上一秒程华紧盯的那道门打开,看见季慈的笑容跟往常有着明显的不同,他还来不及分辨,下一秒就全没了。
季慈锐利的目光扫到了一个男人身上。
男人宽阔微痀的身影似乎也相当讶异,他张大了嘴正看着季慈。季慈的失态没有维持很久,刺耳响亮的铃鼓声催促他继续完成任务,然后沉着脸色唱完歌尾随同事退场。
程华从没见过季慈如此生气,瞧他握着铃鼓的手紧绷的几乎要将白色手套化为第二层皮肤。
那个人是谁?
竟然可以让敬业的季慈忘记笑,甚至失误。
会是之前劈腿季慈的前任吗?
程华毫不犹豫的拔腿追上季慈。
如果那个老男人真的是他的前任,他一定要上前讥讽或者打他两拳洩愤,就算是对方劈腿促使他认识季慈,但对感情不忠诚的人从来都不值得原谅,即使中间有隐情,也不能是劈腿的藉口。
「季慈。」程华赶在他们进百货公司内部区域的门前叫住季慈。他的同事们全都转过头来,只有季慈仍然背对着他。他的背影深沉,程华的直觉没错,他确实在生气,而且是盛怒。
「季慈。」他的视线里只有季慈,但季慈不理他,两人僵持了几秒后季慈被同事轻推了一把。

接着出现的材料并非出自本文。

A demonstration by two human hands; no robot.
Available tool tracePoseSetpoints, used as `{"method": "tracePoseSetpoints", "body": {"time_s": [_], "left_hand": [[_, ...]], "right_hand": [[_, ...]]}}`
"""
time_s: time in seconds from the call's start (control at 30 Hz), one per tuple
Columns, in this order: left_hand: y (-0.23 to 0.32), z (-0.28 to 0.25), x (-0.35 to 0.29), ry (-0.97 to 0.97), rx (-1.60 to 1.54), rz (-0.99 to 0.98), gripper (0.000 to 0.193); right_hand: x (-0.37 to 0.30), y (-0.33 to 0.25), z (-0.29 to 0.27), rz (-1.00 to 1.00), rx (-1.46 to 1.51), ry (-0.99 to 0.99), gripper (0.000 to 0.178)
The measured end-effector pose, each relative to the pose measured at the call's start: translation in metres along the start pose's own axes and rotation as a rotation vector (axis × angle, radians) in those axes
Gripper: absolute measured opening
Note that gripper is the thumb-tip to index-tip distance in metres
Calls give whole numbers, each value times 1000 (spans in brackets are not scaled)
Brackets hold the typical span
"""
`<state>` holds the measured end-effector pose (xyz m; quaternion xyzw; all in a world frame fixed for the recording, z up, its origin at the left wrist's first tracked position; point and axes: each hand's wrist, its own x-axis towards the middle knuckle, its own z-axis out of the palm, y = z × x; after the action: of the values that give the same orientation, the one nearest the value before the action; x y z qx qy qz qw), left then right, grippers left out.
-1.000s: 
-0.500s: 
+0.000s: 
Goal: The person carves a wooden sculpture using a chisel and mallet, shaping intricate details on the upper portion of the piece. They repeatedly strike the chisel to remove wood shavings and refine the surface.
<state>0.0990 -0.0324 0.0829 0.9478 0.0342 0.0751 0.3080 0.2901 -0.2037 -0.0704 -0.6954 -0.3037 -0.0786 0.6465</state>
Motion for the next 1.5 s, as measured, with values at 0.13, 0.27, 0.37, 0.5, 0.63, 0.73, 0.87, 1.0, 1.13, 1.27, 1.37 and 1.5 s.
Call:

「季慈,人家有话要跟你说,我们先上去,你让他站进来跟你说话吧。」女同事夺过季慈的铃鼓,不给他反驳的机会转身领着其他同事上楼了。
一楼的门边只剩下他们两人。
「季、」
「你进来,后面没有人吧?」季慈侧过身体,单手扶着门板,仍然没有抬头看向他。
程华往回头望,身后空荡荡,只有化妆品专柜及架上的若干產品。「没有。」他走进去季慈便关上门,然后迈开步伐越过他又往下走了一层楼。
地下一楼光线昏暗,程华仅能藉着微弱透下的光线偷窥他的愤怒。他犹豫该说什么,既不想戳中季慈的痛处,也不打算直接问那个人是谁这种问题。
「那个人是我父亲。」季慈嗓音低沉的发哑,双臂环胸紧得像是耐不住寒冷一般的拥住自己。
程华脑里转过千万条句子,有错愕惊讶的(什么?那是你父亲,我以为是那劈腿的混帐)、无脑的(嗯)、愚蠢的(你们看起来很久没见面了)、顾左右而言他的(先别说这个,你听过安丽吗)、显而易见而直白的(你很讨厌你父亲)。最后他将所有匯成一声叹息,轻而缓慢地从身体深处吐出。
程华跨步上前张臂抱住了看起来阴暗、愤怒、无助又无措的季慈,他没有挣扎的任他抱着,而后轻轻摇晃起来。季慈僵硬的像根木桩,没有丝毫放松的意思。
「……快下班了,对吧?我在外面等你,等会你想说的话,我听你说?」程华的嘴唇贴在他的耳廓边,随着说话的唇动一下又一下的摩擦,行为像是温暖了季慈,他垂下手臂转而轻轻抱住程华。